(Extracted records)
=== Begin Enclosure ===

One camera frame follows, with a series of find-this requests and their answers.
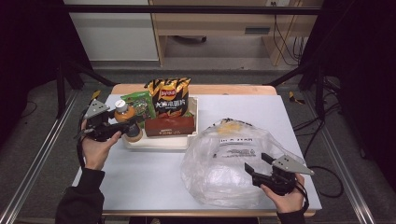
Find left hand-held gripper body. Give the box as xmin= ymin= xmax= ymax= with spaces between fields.
xmin=74 ymin=98 xmax=125 ymax=143

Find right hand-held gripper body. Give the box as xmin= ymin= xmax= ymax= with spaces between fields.
xmin=252 ymin=154 xmax=315 ymax=197

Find orange drink bottle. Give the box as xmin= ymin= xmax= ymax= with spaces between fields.
xmin=113 ymin=99 xmax=145 ymax=144

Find green snack packet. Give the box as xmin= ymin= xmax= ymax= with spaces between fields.
xmin=120 ymin=91 xmax=157 ymax=129

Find clear plastic bag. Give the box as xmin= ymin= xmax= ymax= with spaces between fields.
xmin=180 ymin=118 xmax=308 ymax=209

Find white plastic bin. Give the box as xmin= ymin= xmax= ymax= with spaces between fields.
xmin=121 ymin=95 xmax=199 ymax=150

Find brown rectangular box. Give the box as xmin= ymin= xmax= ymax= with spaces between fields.
xmin=144 ymin=115 xmax=196 ymax=137

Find black orange chip bag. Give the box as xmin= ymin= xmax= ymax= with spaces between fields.
xmin=144 ymin=77 xmax=192 ymax=119

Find person's left hand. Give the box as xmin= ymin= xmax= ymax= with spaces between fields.
xmin=80 ymin=119 xmax=122 ymax=172

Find person's right hand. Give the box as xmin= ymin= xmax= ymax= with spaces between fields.
xmin=261 ymin=173 xmax=309 ymax=215

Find black metal stand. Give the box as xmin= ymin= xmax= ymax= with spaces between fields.
xmin=55 ymin=59 xmax=117 ymax=119
xmin=267 ymin=59 xmax=327 ymax=121

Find white table cover sheet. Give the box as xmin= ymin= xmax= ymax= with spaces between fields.
xmin=72 ymin=93 xmax=322 ymax=211

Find white cabinet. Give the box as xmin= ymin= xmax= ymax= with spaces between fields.
xmin=64 ymin=0 xmax=160 ymax=62

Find wooden desk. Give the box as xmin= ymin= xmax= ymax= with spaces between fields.
xmin=148 ymin=0 xmax=325 ymax=67

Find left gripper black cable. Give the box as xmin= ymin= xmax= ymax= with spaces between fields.
xmin=76 ymin=106 xmax=88 ymax=170

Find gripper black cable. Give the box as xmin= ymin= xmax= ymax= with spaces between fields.
xmin=295 ymin=179 xmax=310 ymax=214
xmin=76 ymin=106 xmax=88 ymax=170

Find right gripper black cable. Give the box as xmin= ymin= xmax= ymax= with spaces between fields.
xmin=295 ymin=179 xmax=310 ymax=214

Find aluminium floor rail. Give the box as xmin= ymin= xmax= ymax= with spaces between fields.
xmin=0 ymin=90 xmax=79 ymax=224
xmin=303 ymin=92 xmax=376 ymax=224

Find thin black floor cable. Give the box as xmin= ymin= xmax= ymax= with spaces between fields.
xmin=18 ymin=101 xmax=38 ymax=119

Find black hanging cables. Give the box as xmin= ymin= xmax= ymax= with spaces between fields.
xmin=271 ymin=1 xmax=308 ymax=67

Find black horizontal frame bar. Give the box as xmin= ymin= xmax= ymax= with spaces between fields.
xmin=64 ymin=4 xmax=321 ymax=16

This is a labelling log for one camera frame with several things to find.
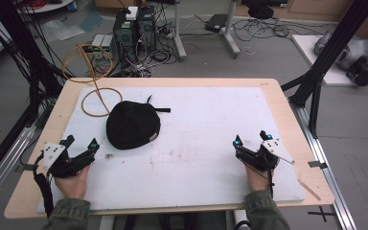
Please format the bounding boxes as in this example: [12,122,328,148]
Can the black flat box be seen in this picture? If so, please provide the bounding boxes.
[204,12,230,34]

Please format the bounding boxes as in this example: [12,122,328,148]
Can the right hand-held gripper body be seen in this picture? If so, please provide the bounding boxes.
[235,137,296,173]

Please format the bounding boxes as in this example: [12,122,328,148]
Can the white platform board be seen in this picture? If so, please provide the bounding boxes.
[290,34,368,87]

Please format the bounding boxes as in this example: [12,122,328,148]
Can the white cable coil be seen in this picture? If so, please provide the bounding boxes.
[241,45,257,57]

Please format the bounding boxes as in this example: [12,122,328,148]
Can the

=== End Enclosure ===

> Description of the task
Transcribe each entry exactly; images stay out.

> Expected answer
One camera frame follows, with a series of find-this requests and their answers.
Find left hand-held gripper body. Give the box as xmin= ymin= xmax= ymax= with spaces between fields.
xmin=74 ymin=98 xmax=125 ymax=143

Find right hand-held gripper body. Give the box as xmin= ymin= xmax= ymax= with spaces between fields.
xmin=252 ymin=154 xmax=315 ymax=197

Find orange drink bottle. Give the box as xmin= ymin= xmax= ymax= with spaces between fields.
xmin=113 ymin=99 xmax=145 ymax=144

Find green snack packet. Give the box as xmin= ymin= xmax= ymax= with spaces between fields.
xmin=120 ymin=91 xmax=157 ymax=129

Find clear plastic bag. Give the box as xmin= ymin= xmax= ymax= with spaces between fields.
xmin=180 ymin=118 xmax=308 ymax=209

Find white plastic bin. Give the box as xmin= ymin= xmax= ymax= with spaces between fields.
xmin=121 ymin=95 xmax=199 ymax=150

Find brown rectangular box. Give the box as xmin= ymin= xmax= ymax= with spaces between fields.
xmin=144 ymin=115 xmax=196 ymax=137

Find black orange chip bag. Give the box as xmin= ymin= xmax= ymax= with spaces between fields.
xmin=144 ymin=77 xmax=192 ymax=119

Find person's left hand. Give the box as xmin= ymin= xmax= ymax= with spaces between fields.
xmin=80 ymin=119 xmax=122 ymax=172

Find person's right hand. Give the box as xmin= ymin= xmax= ymax= with spaces between fields.
xmin=261 ymin=173 xmax=309 ymax=215

Find black metal stand. Give the box as xmin= ymin= xmax= ymax= with spaces between fields.
xmin=55 ymin=59 xmax=117 ymax=119
xmin=267 ymin=59 xmax=327 ymax=121

Find white table cover sheet. Give the box as xmin= ymin= xmax= ymax= with spaces between fields.
xmin=72 ymin=93 xmax=322 ymax=211

Find white cabinet. Give the box as xmin= ymin= xmax= ymax= with spaces between fields.
xmin=64 ymin=0 xmax=160 ymax=62

Find wooden desk. Give the box as xmin= ymin= xmax= ymax= with spaces between fields.
xmin=148 ymin=0 xmax=325 ymax=67

Find left gripper black cable. Give the box as xmin= ymin= xmax= ymax= with spaces between fields.
xmin=76 ymin=106 xmax=88 ymax=170

Find gripper black cable. Give the box as xmin= ymin= xmax= ymax= with spaces between fields.
xmin=295 ymin=179 xmax=310 ymax=214
xmin=76 ymin=106 xmax=88 ymax=170

Find right gripper black cable. Give the box as xmin= ymin= xmax= ymax= with spaces between fields.
xmin=295 ymin=179 xmax=310 ymax=214

Find aluminium floor rail. Give the box as xmin= ymin= xmax= ymax= with spaces between fields.
xmin=0 ymin=90 xmax=79 ymax=224
xmin=303 ymin=92 xmax=376 ymax=224

Find thin black floor cable. Give the box as xmin= ymin= xmax= ymax= with spaces between fields.
xmin=18 ymin=101 xmax=38 ymax=119

Find black hanging cables. Give the box as xmin= ymin= xmax= ymax= with spaces between fields.
xmin=271 ymin=1 xmax=308 ymax=67

Find black horizontal frame bar. Give the box as xmin= ymin= xmax= ymax= with spaces between fields.
xmin=64 ymin=4 xmax=321 ymax=16

This is a labelling log for one camera frame with several things to find.
Please format the bounding boxes as in this example: [12,122,328,148]
Can the black flat box be seen in this picture? If so, please provide the bounding boxes.
[204,12,230,34]

Please format the bounding boxes as in this example: [12,122,328,148]
Can the right hand-held gripper body be seen in this picture? If so, please provide the bounding boxes.
[235,137,296,173]

Please format the bounding boxes as in this example: [12,122,328,148]
Can the white platform board be seen in this picture? If so, please provide the bounding boxes.
[290,34,368,87]

Please format the bounding boxes as in this example: [12,122,328,148]
Can the white cable coil be seen in this picture? If so, please provide the bounding boxes.
[241,45,257,57]

Please format the bounding boxes as in this example: [12,122,328,148]
Can the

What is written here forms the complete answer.